Problem details:
A word-for-word copy of the data, pictures excluded, is what this task asks for.

Data excerpt:
- Opening Delimiter -
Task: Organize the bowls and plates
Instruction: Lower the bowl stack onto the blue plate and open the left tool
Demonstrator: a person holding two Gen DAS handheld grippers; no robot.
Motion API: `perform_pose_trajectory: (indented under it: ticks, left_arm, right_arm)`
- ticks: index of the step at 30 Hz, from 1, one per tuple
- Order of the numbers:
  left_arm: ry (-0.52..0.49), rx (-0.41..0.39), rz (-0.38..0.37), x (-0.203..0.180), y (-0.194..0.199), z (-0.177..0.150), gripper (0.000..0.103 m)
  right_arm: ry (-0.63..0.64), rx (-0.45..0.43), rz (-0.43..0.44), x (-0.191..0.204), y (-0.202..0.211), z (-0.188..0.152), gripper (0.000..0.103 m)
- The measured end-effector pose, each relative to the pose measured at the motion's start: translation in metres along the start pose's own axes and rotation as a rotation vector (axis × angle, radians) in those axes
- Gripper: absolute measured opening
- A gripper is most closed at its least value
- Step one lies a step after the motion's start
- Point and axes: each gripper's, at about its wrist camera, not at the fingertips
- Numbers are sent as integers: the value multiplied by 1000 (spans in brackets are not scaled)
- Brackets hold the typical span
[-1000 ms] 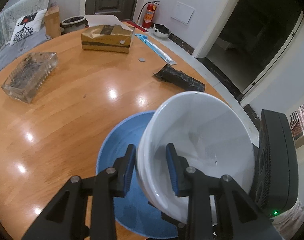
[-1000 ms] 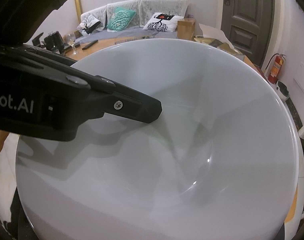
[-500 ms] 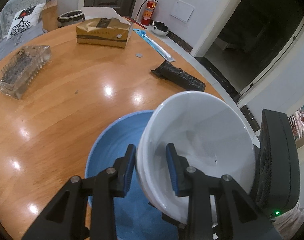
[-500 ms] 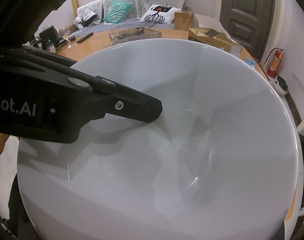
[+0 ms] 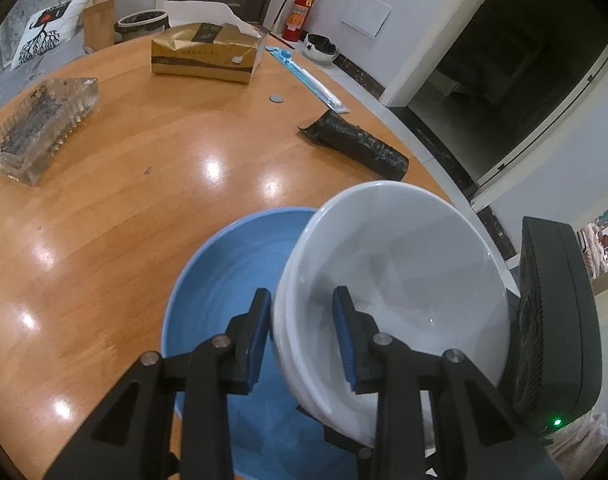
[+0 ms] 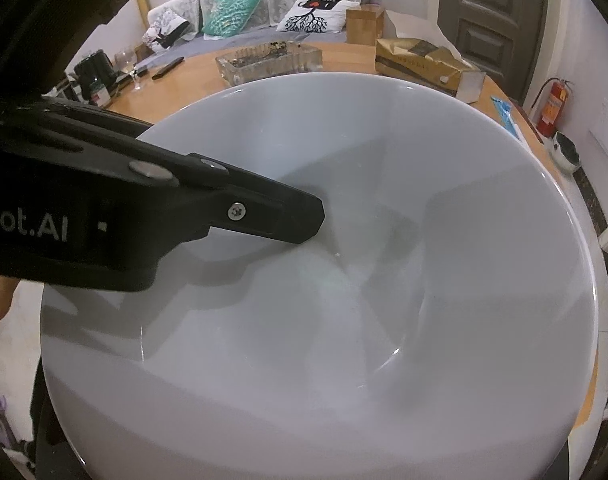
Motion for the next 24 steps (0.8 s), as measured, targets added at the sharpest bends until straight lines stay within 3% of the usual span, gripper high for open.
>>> perform_pose_trajectory:
  ticks: [15,18,24]
  left_arm:
    - [8,8,3,1,0,1,30]
    - [-2,-5,8,-2,4,-1,33]
    - [-26,-33,51,-6,14,-3,49]
  right_arm:
    - [5,-7,2,0,2,-3,101]
    - [1,-12,1,-1,5,-6,101]
    - [-6,-25,3,-2,14,-12,102]
Point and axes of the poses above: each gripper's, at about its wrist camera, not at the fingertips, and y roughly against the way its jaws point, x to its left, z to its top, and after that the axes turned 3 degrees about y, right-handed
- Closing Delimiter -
Written response:
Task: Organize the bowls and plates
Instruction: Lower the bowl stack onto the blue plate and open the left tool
Demonstrator: a person holding two Gen DAS handheld grippers; no robot.
Motion API: `perform_pose_trajectory: (indented under it: ticks, left_arm, right_arm)`
- ticks: index of the step at 30 Hz, from 1, one per tuple
- Order of the numbers:
  left_arm: ry (-0.52..0.49), rx (-0.41..0.39), rz (-0.38..0.37), x (-0.203..0.180), y (-0.194..0.199), z (-0.177..0.150), gripper (0.000..0.103 m)
  right_arm: ry (-0.63..0.64), rx (-0.45..0.43), rz (-0.43..0.44), x (-0.191..0.204), y (-0.202..0.211), z (-0.188..0.152), gripper (0.000..0.103 m)
- The measured end-effector pose, each relative to the pose measured at the motion's start: translation in metres along the start pose's own axes and rotation as a rotation vector (axis × angle, radians) in those axes
- Gripper: absolute measured opening
- A gripper is most closed at its least value
- Step one lies a step after the motion's start
- Point and axes: each gripper's, at about its wrist camera, not at the fingertips
- Numbers are sent as integers: the value multiplied by 1000 (spans in brackets are not scaled)
- Brackets hold the typical span
[-1000 ms] 
[-1000 ms] 
[-500 ms] 
[-500 ms] 
[+0 ms] 
[+0 ms] 
Motion for the next 24 steps (0.8 s), as measured, targets added at the sharpest bends until straight lines stay within 3% of the usual span, gripper high for open.
>>> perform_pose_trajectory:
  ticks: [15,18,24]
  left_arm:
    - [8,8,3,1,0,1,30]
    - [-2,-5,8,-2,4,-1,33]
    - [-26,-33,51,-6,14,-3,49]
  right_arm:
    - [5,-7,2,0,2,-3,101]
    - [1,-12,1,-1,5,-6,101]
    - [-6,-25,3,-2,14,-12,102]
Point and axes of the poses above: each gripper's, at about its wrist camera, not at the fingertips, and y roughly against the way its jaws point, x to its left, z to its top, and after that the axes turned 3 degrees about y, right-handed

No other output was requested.